I have spent the better part of this afternoon, hesitating to write a post I know I should write. The skies are already dark here in Los Angeles and I’m only beginning to put pen to paper, er fingers to keyboard, to tap out on a post on a issue I really should have addressed long ago.
I guess it’s because I know this piece will stir up some controversy. Despite my predilection for speaking my mind, there are times when I would just rather not stir the pot. It’s days like these when I understand why Log Cabin leaders oftentimes seem to emulate a Hollywood star who delights in being liked.
But, if I didn’t speak my mind and stand up for controversial ideas, there really wouldn’t be much point in my blogging so I’ll risk the adverse reaction and express my disappointment with the House passage today of the Employment Non-Discrimination Act (ENDA). While I believe it wrong for a company to discriminate against an employee because of his (or her) sexual orientation, I also don’t believe the government should set a company’s employment policies.

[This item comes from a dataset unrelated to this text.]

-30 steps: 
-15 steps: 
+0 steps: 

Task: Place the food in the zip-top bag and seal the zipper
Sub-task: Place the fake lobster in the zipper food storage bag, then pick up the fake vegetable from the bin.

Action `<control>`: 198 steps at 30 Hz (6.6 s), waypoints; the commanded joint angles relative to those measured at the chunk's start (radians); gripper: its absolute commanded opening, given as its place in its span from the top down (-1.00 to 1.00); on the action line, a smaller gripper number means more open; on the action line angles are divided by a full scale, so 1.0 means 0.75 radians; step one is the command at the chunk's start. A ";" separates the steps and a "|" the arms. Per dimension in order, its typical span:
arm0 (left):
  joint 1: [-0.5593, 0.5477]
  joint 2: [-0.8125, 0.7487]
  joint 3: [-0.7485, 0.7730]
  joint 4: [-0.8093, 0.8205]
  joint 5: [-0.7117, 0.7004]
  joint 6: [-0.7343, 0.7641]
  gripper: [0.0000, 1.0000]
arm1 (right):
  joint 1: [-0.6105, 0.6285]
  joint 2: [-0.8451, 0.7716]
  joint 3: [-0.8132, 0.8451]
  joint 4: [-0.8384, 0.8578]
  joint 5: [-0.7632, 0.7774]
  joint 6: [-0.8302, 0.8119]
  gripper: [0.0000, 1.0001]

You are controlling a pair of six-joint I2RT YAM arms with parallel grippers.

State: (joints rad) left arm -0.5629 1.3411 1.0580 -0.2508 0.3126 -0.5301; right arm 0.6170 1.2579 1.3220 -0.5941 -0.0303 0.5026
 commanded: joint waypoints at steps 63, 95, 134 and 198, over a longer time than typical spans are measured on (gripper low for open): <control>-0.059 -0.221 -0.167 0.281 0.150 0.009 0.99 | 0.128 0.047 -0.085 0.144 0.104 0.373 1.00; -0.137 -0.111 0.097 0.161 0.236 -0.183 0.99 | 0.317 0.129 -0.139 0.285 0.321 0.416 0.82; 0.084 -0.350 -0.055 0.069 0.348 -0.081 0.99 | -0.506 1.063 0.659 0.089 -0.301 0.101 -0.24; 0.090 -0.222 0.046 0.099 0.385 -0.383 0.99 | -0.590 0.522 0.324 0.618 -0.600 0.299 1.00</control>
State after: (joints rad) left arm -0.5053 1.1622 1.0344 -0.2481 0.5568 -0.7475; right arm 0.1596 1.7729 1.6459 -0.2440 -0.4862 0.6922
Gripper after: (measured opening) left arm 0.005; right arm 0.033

Moreover, as an increasing number of corporations have adopted nondiscrimination policies (see e.g., this post referencing this article), such legislation is increasingly unnecessary. And even corporations without such policies have long since refrained from discrimating against employees because of their sexual orientation (or other factors irrelevant to their ability to do their job). Not only that, corporations which discriminate will find themselves at a competitive disadvantage.
Despite 365gay’s report that this passed “mostly along party lines,” 35 Republicans voted in favor enough to ensure the bill’s passage. The final tally was 235-184. Had those Republicans voted against the legislation, this statist bill would have been defeated.
It was unfortunate that the debate focused on the exclusion of protections for transgender employees in the final legislation rather than the appropriateness of the continuing expansion of the scope of the federal government.
Some might claim that it’s only fair to include gay people in the protections offered to other groups, but I contend that one doesn’t reduce the size of the federal government by increasing its scope. And for the past fifty years (and then some), American conservatives have been most concerned by the unending growth of the federal government, something which, alas, the incumbent administration has done nothing to contain.
It’s unfortunate the Log Cabin cheered the passage of a bill which will keep the federal government ever more involved in matters best left to the private sector. By standing up against ENDA, this ostensibly Republican organization could have provided an example for other GOP interest groups to follow — opposing legislation designed to benefit their group because it serves to increase the scope of the federal government.
If Log Cabin is serious about reducing the size of the federal government, then they could show it by opposing legislation which increases its scope.
It’s too bad that in the quest for that elusive goal of government-generated equality, all too many groups have forgotten the guiding idea of our party and our Republic — freedom.